(What you will do): Among the lines below, take the one holding "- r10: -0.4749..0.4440", the one holding "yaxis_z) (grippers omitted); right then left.", and all lines between them. Set them down exactly.

(Source data):
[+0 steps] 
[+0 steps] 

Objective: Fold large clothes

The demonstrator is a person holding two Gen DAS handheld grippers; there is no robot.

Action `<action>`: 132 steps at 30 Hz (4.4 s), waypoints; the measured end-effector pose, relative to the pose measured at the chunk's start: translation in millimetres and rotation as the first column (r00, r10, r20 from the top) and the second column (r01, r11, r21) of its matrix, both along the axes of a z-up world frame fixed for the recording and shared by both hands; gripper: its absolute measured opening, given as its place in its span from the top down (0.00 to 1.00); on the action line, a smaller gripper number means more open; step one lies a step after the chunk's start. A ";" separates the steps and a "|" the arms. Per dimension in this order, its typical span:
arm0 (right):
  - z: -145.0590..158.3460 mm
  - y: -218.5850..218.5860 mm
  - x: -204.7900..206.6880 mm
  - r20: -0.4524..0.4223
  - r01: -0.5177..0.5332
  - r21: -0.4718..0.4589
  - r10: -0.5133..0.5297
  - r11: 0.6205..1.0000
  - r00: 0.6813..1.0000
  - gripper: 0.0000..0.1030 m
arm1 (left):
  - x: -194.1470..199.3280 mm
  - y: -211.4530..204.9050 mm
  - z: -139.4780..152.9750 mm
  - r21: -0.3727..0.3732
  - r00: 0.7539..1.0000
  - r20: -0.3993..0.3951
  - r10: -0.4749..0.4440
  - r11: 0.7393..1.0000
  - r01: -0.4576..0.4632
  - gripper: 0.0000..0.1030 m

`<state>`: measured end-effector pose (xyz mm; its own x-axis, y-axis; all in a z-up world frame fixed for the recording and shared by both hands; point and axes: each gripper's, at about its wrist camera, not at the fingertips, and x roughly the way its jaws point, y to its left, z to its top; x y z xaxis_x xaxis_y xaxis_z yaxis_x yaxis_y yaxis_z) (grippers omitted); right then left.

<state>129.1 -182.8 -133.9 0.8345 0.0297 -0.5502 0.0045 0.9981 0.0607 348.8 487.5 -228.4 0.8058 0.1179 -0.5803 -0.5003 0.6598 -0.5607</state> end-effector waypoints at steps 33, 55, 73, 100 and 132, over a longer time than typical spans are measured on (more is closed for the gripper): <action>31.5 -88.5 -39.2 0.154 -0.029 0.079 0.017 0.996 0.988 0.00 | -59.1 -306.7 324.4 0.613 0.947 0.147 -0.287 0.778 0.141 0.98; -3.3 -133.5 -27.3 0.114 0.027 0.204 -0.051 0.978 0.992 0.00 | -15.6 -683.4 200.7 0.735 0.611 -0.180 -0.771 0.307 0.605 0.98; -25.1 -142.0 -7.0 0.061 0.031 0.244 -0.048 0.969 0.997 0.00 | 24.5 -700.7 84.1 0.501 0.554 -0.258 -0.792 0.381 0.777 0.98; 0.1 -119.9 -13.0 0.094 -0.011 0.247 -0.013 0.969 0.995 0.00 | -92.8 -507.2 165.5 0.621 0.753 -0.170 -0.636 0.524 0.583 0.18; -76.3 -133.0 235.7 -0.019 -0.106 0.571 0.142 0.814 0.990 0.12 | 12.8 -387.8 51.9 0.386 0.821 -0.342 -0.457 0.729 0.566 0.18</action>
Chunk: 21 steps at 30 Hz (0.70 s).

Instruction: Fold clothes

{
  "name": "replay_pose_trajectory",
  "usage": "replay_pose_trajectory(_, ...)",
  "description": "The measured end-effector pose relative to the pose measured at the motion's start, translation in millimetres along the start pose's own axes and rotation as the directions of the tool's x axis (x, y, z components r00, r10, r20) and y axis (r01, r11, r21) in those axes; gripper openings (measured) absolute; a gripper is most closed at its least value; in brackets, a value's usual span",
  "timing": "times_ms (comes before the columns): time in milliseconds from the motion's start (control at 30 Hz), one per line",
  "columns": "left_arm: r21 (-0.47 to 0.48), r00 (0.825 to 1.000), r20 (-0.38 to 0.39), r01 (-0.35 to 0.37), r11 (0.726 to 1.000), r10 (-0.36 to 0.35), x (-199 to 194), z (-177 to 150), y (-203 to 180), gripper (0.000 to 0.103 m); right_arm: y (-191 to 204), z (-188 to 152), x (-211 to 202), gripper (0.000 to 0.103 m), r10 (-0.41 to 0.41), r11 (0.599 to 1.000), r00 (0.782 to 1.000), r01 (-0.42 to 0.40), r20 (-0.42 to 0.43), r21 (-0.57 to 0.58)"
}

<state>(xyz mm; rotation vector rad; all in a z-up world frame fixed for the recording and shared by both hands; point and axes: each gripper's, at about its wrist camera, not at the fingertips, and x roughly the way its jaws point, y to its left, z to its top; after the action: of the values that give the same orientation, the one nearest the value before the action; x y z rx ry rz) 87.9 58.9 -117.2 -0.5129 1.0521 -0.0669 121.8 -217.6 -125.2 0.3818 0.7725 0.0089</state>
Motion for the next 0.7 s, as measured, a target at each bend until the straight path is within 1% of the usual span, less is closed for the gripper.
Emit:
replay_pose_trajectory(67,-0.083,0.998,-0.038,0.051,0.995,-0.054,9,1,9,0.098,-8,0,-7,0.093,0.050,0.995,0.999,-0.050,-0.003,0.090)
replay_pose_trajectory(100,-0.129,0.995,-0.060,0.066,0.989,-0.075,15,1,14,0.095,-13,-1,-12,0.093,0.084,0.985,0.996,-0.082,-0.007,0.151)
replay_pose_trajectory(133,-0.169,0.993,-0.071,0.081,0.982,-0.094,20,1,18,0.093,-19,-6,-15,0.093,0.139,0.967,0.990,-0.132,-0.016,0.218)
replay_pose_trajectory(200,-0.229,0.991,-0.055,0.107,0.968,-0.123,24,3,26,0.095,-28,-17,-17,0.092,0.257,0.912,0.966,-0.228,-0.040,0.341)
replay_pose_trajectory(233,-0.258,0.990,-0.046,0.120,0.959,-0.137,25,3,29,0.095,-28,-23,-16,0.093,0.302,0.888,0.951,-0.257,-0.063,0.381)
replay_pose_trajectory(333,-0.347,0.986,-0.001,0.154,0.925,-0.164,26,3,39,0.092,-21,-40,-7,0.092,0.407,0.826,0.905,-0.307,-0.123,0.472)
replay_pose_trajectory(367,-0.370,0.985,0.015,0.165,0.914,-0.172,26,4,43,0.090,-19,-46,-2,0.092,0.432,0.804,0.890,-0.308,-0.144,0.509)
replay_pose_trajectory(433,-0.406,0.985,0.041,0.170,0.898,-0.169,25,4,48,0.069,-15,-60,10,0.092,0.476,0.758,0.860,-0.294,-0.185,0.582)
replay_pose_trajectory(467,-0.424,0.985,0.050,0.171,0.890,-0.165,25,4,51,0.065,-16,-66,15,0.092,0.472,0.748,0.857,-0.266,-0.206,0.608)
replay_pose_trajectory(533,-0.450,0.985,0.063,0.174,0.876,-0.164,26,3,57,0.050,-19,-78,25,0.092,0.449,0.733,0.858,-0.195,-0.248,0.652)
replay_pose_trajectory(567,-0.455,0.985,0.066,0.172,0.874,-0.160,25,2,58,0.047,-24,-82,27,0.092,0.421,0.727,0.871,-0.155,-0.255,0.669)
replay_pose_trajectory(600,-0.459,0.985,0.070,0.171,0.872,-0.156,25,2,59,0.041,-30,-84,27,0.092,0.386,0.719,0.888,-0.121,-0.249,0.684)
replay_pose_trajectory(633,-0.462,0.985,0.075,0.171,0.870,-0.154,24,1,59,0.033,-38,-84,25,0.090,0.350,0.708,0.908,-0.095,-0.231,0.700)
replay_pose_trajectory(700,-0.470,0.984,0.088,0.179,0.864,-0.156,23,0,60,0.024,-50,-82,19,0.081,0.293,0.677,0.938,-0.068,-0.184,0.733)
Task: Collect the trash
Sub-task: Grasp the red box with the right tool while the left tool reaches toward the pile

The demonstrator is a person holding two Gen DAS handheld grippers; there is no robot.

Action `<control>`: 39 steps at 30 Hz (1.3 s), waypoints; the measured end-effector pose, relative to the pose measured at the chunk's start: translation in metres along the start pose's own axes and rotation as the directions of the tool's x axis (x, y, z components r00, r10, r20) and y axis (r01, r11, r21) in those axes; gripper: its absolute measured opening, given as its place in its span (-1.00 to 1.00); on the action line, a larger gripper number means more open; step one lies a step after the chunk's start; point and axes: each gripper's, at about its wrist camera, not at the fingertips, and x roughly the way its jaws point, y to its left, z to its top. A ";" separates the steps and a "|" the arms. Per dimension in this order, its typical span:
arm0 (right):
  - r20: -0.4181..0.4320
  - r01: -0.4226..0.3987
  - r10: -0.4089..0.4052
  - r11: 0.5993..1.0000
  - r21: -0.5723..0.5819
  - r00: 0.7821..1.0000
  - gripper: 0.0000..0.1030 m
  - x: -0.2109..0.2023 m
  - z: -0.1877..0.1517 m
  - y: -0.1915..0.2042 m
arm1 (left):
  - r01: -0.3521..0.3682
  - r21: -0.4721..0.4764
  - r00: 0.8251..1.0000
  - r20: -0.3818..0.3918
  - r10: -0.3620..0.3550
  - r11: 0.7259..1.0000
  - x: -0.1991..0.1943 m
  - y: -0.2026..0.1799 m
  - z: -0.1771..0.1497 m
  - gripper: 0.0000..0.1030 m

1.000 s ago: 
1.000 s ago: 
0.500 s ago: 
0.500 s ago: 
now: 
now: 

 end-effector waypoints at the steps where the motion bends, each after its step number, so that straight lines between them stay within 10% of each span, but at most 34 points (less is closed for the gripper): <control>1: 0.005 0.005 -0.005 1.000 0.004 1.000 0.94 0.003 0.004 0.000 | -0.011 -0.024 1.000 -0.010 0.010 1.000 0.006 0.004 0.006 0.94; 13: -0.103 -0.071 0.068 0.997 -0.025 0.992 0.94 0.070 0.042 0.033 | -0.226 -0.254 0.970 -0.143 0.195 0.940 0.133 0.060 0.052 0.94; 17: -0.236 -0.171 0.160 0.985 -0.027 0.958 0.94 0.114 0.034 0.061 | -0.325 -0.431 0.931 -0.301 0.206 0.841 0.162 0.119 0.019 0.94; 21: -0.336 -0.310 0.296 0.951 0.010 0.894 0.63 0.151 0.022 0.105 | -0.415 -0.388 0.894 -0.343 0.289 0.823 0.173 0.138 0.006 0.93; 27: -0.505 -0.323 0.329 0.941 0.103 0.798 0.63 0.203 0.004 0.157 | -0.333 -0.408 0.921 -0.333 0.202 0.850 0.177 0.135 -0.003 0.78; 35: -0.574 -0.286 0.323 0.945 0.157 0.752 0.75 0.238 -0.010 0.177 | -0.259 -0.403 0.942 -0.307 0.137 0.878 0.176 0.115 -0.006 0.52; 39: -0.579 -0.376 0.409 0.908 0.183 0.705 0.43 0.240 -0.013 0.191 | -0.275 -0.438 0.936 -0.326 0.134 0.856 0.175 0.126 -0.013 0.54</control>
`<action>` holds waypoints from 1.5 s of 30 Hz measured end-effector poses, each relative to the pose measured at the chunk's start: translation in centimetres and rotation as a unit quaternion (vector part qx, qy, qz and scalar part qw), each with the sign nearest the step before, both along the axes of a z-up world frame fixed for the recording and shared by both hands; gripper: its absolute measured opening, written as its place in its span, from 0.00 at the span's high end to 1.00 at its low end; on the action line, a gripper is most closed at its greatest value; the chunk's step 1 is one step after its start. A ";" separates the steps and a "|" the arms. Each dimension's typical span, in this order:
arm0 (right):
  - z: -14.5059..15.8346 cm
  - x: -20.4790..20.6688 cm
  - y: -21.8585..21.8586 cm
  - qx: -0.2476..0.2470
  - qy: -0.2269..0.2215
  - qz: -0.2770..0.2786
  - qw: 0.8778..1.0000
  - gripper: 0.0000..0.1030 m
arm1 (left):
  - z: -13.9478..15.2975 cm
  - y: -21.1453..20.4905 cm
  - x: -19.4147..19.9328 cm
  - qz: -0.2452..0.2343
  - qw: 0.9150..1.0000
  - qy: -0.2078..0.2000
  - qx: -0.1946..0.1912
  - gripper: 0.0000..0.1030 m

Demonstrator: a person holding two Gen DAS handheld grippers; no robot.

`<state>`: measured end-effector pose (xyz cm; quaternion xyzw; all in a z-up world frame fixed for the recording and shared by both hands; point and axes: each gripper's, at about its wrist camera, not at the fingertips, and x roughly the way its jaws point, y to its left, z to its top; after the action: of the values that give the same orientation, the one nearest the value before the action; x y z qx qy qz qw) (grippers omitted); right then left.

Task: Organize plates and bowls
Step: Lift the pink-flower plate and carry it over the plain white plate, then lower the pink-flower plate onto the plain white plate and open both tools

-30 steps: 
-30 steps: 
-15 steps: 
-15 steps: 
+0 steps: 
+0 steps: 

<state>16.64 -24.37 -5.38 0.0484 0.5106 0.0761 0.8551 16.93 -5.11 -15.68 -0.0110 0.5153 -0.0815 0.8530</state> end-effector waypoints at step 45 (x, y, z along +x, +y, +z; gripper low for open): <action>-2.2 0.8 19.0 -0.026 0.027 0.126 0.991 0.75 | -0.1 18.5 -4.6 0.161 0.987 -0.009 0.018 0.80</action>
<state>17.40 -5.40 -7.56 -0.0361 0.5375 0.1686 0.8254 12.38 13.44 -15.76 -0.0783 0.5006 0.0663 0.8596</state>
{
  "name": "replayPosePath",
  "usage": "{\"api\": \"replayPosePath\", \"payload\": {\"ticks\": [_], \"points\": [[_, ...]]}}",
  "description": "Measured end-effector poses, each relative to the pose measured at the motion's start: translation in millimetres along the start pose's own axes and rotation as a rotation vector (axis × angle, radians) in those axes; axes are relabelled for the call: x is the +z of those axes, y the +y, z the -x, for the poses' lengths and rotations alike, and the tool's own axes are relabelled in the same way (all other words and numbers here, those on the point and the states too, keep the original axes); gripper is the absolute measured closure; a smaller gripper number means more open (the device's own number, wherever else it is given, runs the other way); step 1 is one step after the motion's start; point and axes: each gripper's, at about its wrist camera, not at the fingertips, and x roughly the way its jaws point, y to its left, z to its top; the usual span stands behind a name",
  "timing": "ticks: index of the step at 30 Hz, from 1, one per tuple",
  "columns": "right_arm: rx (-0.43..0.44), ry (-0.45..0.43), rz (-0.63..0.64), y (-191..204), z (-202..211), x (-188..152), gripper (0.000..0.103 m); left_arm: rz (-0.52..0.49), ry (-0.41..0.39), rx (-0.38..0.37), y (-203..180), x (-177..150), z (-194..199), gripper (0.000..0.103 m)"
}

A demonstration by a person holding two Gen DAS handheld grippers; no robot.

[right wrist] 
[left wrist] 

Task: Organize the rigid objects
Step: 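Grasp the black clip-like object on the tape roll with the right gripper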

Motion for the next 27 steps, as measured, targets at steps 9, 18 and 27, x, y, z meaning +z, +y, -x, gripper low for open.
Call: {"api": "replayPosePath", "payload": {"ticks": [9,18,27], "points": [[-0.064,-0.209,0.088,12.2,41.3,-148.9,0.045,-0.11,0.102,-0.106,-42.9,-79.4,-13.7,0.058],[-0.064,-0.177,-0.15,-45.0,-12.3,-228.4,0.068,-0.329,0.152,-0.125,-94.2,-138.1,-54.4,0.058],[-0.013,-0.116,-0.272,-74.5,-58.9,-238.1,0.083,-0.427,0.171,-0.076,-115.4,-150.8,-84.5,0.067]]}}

(Exercise result):
  - r10: -0.4749..0.4440
  - r11: 0.7393..1.0000
  - r01: -0.4576..0.4632
  - gripper: 0.0000..0.1030 m

`<state>`: measured end-effector pose (xyz mm; its own x-axis, y-axis; all in a z-up world frame fixed for the recording and shared by both hands; point and axes: each gripper's, at about its wrist camera, not at the fingertips, and x roughly the way its jaws point, y to its left, z to its top; x y z xaxis_x xaxis_y xaxis_z yaxis_x yaxis_y yaxis_z) (grippers omitted); right then left.

The answer, as written, is complete.